This, of course, risks being called comparing apples to pears. But what crossed my mind when I saw a viscose Western shirt in shadow check (that I later learn is part of a “classic shirt” range) with nothing a design lecturer might be able to point out to her students as creative, was “Gap”! After what Raf Simons did to the Western shirt at Calvin Klein, you’d think the bar for such a chemise (if there’s still demand for it) was raised. Mr Slimane obviously does not care about raised bars, which, to me, still suggests an indolence of approach, more so if you concur that there’s considerably more effort at Levi’s Made & Crafted.

Even the T-shirts, today an important entry-level category, can’t evoke a hint of admiration; their graphics made Off-White’s arrows look exceedingly artistic. The one with the oversized Celine logo, printed wholesale—it could have been Converse! Surprising were the shape of tees, which appeared to be for those who have spent considerable time in the gym and need tops that can allow the fabric’s tensile strength to be tested.

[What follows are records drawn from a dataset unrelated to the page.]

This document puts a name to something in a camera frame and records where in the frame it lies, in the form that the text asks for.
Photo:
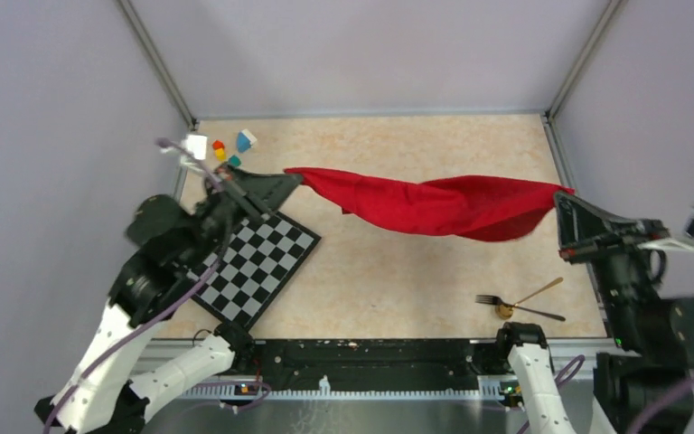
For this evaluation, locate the white toothed cable tray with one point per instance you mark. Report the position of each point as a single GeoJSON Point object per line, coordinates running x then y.
{"type": "Point", "coordinates": [229, 391]}

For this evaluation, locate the blue white block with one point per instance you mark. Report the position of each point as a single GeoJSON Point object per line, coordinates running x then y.
{"type": "Point", "coordinates": [245, 140]}

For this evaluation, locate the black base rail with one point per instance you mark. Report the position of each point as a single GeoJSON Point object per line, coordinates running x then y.
{"type": "Point", "coordinates": [372, 365]}

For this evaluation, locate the black white checkerboard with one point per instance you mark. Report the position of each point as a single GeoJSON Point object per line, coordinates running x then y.
{"type": "Point", "coordinates": [260, 261]}

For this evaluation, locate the dark metal fork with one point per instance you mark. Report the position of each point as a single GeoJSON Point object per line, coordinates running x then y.
{"type": "Point", "coordinates": [491, 300]}

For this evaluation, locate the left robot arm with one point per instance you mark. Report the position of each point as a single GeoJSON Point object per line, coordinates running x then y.
{"type": "Point", "coordinates": [176, 253]}

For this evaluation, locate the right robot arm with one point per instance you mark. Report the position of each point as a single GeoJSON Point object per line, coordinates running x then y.
{"type": "Point", "coordinates": [647, 387]}

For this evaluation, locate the teal small cube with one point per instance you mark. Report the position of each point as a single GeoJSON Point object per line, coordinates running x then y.
{"type": "Point", "coordinates": [234, 161]}

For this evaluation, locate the red cloth napkin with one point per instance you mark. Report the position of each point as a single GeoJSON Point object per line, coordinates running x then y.
{"type": "Point", "coordinates": [475, 207]}

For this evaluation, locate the yellow small cube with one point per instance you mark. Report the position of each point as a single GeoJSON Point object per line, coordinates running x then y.
{"type": "Point", "coordinates": [220, 154]}

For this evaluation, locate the aluminium frame right post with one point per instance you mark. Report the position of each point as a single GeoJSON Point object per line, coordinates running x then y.
{"type": "Point", "coordinates": [599, 31]}

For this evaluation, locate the aluminium frame left post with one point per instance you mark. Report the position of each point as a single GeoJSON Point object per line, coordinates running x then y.
{"type": "Point", "coordinates": [156, 61]}

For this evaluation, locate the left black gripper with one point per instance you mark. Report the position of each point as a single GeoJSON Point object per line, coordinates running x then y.
{"type": "Point", "coordinates": [270, 191]}

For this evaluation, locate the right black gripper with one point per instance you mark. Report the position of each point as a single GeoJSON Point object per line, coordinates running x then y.
{"type": "Point", "coordinates": [583, 230]}

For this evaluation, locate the aluminium frame post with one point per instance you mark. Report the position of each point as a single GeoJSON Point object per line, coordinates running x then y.
{"type": "Point", "coordinates": [156, 61]}
{"type": "Point", "coordinates": [599, 31]}

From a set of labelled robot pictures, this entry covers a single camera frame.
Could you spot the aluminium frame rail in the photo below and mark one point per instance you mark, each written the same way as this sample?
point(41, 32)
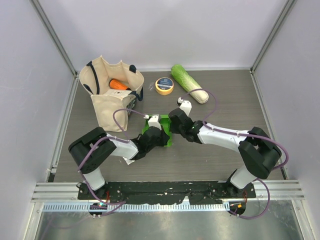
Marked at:
point(55, 192)

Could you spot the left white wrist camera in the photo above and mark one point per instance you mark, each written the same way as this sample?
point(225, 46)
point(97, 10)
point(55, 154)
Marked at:
point(154, 121)

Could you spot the beige canvas tote bag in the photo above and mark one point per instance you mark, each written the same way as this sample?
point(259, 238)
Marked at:
point(95, 77)

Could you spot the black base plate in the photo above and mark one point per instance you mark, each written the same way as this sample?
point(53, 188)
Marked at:
point(172, 192)

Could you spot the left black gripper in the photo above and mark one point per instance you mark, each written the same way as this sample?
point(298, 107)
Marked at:
point(164, 138)

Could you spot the white slotted cable duct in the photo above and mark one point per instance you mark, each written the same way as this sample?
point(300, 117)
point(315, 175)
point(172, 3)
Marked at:
point(126, 208)

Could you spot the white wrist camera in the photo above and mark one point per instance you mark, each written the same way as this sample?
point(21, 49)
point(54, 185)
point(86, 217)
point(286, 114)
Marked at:
point(154, 121)
point(184, 105)

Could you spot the napa cabbage toy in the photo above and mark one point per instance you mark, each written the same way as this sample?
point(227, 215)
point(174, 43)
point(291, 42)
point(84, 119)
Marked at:
point(187, 82)

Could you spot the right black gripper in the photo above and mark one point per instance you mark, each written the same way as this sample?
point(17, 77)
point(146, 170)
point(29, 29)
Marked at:
point(173, 129)

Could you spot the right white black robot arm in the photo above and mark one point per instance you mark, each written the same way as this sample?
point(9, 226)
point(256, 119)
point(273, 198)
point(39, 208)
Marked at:
point(259, 154)

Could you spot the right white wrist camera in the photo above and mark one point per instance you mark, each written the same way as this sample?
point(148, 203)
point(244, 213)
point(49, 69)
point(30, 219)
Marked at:
point(184, 105)

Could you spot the small clear plastic bag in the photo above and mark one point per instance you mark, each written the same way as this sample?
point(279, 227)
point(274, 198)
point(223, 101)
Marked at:
point(128, 161)

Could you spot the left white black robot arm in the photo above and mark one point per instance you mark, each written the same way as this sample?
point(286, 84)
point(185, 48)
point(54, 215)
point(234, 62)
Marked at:
point(92, 149)

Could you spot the orange bottle in bag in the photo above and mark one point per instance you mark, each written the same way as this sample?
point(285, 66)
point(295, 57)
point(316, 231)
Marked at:
point(118, 85)

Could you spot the yellow masking tape roll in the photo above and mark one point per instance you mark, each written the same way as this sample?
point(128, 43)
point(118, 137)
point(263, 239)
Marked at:
point(164, 86)

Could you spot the green paper box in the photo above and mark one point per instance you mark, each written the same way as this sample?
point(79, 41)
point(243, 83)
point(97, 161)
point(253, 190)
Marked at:
point(166, 123)

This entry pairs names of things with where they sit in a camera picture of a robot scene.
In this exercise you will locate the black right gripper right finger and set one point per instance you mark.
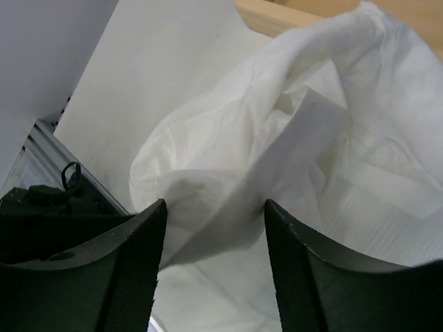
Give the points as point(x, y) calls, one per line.
point(321, 285)

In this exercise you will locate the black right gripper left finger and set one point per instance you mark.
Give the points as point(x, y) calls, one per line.
point(104, 284)

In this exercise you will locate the white shirt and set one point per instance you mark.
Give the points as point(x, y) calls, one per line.
point(339, 123)

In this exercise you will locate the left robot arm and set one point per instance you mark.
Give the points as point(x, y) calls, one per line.
point(42, 221)

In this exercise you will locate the wooden clothes rack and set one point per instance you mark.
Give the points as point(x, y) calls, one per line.
point(272, 18)

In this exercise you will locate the aluminium mounting rail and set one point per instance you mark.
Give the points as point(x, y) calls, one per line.
point(60, 164)

The sleeves were so abbreviated, they seemed capped—the better to emphasise biceps! Sure, Mr Slimane most likely did not intend for them to be worn as a muscle tee, but they look decidedly from a time when clothes needed to give extreme musculature definition.

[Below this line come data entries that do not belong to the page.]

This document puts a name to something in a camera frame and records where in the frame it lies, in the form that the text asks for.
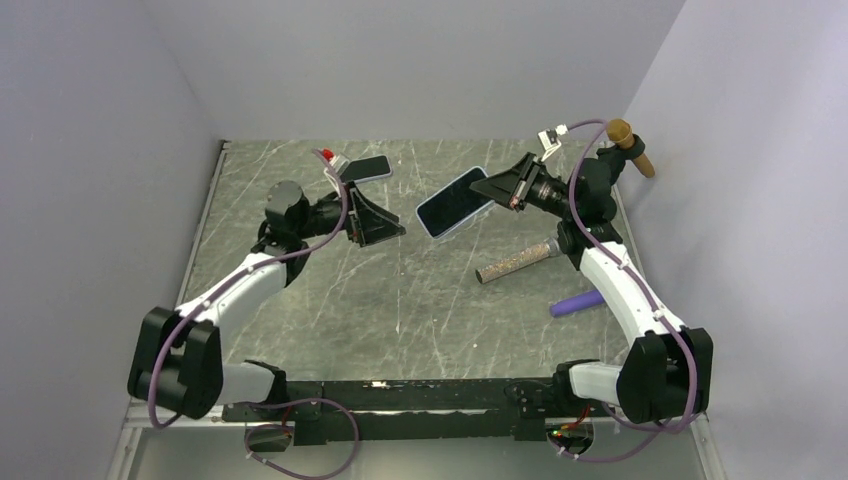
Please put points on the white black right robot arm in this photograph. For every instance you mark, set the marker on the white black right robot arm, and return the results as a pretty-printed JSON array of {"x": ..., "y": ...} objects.
[{"x": 667, "y": 371}]

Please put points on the black phone in lilac case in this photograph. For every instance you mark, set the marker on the black phone in lilac case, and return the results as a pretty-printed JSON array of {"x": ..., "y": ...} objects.
[{"x": 367, "y": 169}]

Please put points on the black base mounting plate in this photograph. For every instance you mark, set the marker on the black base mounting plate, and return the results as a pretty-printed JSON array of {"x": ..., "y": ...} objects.
[{"x": 523, "y": 409}]

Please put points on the aluminium frame rail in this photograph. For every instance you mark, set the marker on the aluminium frame rail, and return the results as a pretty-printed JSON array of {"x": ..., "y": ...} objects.
[{"x": 137, "y": 416}]

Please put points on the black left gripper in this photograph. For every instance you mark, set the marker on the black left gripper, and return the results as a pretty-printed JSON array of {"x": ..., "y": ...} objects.
[{"x": 372, "y": 224}]

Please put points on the glitter rhinestone microphone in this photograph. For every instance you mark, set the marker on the glitter rhinestone microphone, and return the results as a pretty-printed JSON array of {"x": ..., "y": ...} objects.
[{"x": 528, "y": 256}]

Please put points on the black round mic stand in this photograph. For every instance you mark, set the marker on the black round mic stand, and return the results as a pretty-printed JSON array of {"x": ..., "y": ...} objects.
[{"x": 601, "y": 174}]

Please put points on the gold microphone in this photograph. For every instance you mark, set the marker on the gold microphone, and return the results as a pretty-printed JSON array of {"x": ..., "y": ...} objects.
[{"x": 621, "y": 134}]

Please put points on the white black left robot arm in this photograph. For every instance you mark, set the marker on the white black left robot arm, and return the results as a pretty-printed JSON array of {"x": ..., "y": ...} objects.
[{"x": 178, "y": 361}]

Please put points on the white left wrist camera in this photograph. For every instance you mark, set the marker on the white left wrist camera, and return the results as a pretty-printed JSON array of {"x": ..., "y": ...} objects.
[{"x": 338, "y": 164}]

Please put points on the purple microphone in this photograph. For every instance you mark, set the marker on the purple microphone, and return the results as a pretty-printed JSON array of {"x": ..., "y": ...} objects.
[{"x": 576, "y": 303}]

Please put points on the black phone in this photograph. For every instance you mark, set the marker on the black phone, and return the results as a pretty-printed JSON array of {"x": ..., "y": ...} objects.
[
  {"x": 452, "y": 205},
  {"x": 367, "y": 169}
]

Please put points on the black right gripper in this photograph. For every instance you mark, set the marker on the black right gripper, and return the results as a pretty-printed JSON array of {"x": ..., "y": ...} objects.
[{"x": 513, "y": 186}]

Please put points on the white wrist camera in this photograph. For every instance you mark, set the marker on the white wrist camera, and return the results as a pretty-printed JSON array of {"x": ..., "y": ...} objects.
[
  {"x": 338, "y": 164},
  {"x": 551, "y": 140}
]

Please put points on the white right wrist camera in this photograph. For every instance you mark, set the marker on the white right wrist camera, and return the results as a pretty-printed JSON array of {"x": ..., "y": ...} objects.
[{"x": 551, "y": 140}]

It is understandable that during the time he was at Saint Laurent, doing clothes that sat just above the humdrum, customers were into ‘looks’ rather than designs. As separates, those pieces were simple and easy to wear, evoking a rock-cool sensibility that is understandably appealing. But don’t people tire of what in Thailand is called same-same? There is, of course, nothing wrong with doing simple. The offerings of Lemaire, Jil Sander, and OAMC are oftentimes the antithesis of complex, but they don’t cross into the spirit-dampening space of nothingness. Pick anything in the Celine store, hold it up, and you are likely to return it to the rack than bring it to the fitting room.

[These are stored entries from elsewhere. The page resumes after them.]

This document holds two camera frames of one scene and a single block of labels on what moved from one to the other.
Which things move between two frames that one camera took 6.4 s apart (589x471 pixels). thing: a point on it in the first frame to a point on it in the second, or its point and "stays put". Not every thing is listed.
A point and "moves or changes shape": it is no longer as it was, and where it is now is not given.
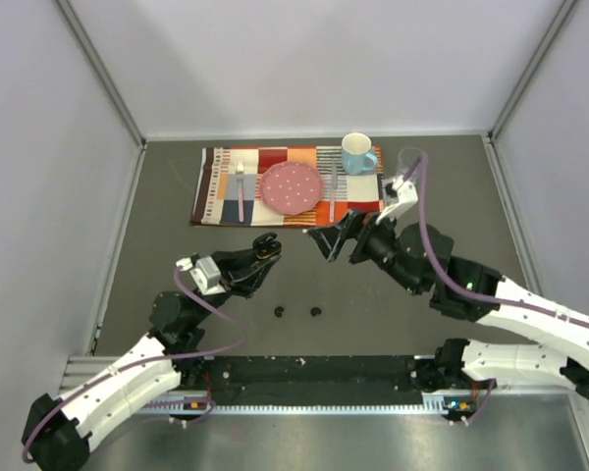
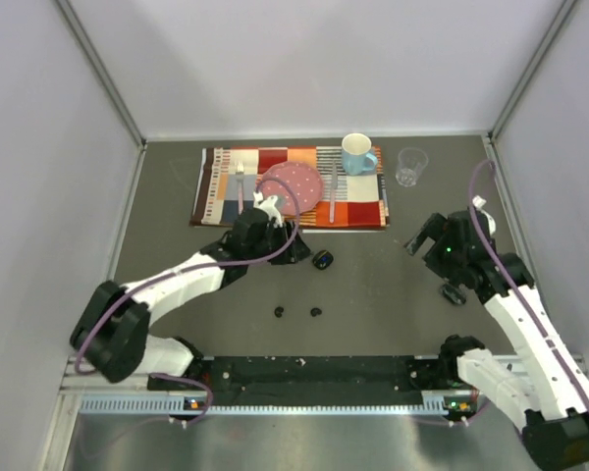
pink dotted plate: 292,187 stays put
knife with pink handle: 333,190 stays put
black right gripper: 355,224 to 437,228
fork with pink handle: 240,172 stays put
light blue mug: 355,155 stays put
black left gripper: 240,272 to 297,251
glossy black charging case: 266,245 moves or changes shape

But it was the fitting room that the sales staff was trying to persuade me to go to. When I stood before a plain white skinny shirt in an admittedly seductive cotton poplin, he asked me what my size was. When I took a tuxedo jacket in wool crepe to have a closer look and a surer touch, he pointed to the nearest mirror and told me I could slip it on. When I stroked a pair of dark denim jeans that looked totally linear from waist to hem, he said that “the store has only skinny”. Was that criticism of the old Ganryu jeans I was wearing? When I moved away from the clothes, he looked at me with what I thought were pupils of pity.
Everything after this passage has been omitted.